Tra i principali obiettivi che hanno costantemente informato la “mission” della Fondazione Cariparma rientra l’attenzione riservata alle iniziative di carattere più direttamente sociale, evidenziabili nella categoria “servizi alla persona”: la condivisione di comuni strategie, la concertazione con le realtà locali, le risposte ad una pluralità di soggetti hanno infatti sollecitato, anno dopo anno, una intensa progettualità dedicata al miglioramento della qualità di vita delle persone più deboli ed in stato di bisogno.

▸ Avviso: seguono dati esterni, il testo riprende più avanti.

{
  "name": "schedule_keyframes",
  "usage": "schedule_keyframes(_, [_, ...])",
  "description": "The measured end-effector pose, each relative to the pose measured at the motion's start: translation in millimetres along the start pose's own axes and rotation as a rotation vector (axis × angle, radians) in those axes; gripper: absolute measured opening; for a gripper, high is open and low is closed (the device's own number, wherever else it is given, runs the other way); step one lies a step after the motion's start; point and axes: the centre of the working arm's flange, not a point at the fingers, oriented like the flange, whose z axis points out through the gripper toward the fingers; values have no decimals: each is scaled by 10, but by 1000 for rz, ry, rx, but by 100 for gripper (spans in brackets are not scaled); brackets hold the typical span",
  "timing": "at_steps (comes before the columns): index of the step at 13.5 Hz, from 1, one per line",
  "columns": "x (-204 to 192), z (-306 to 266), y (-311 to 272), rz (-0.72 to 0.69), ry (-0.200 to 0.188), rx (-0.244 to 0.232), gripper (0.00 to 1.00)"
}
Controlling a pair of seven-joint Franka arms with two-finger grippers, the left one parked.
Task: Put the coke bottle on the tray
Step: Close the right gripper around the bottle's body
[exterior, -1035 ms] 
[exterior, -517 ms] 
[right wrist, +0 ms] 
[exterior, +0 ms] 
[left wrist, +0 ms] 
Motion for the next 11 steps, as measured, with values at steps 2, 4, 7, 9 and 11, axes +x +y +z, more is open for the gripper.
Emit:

Si tratta di un insieme di iniziative che, assieme agli Enti Pubblici, alle Associazioni di volontariato ed alle Cooperative Sociali, sono state dedicate all’assistenza e all’inserimento sociale e occupazionale delle categorie svantaggiate, al disagio giovanile, agli anziani ed alla tutela delle giovani coppie.
In particolare, l’attenzione alla famiglia si è espressa tramite la predisposizione di strutture permanenti in favore dei nuovi nuclei familiari, ovvero la sensibile diminuzione del divario esistente tra domanda ed offerta di asili nido e scuole materne: in tale ambito si ricordando importanti realizzazioni quali i nuovi asili “Quadrifoglio”, "Gelsomino" e "CapuccettoRosso" in Parma, l’asilo e scuola materna l'"Aquilone" di Fidenza, oltre a numerosi interventi sull'intero territorio provinciale.
L’impegno della Fondazione Cariparma si è inoltre espresso con incisività in favore della lotta contro la tossicodipendenza, concretizzandosi soprattutto verso progetti che hanno privilegiato la creazione strutture permanenti: un’attività che ha contribuito alla nascita della “Casa Francesco” della Comunità Betania in Parma, della Casa di Accoglienza “Lodesana” in Fidenza e della Comunità “Airone” del CEIS l’Orizzonte in Vicofertile (PR). Un insieme di presidi la cui attività, in stretta collaborazione con le Istituzioni, ha creato una “rete” di ricettività, assistenza e prevenzione (in questo ultimo caso nella partecipazione a progetti di prevenzione nei tre ambiti sensibili della famiglia, del quartiere e della scuola) in risposta al crescente pericolo della tossicodipendenza.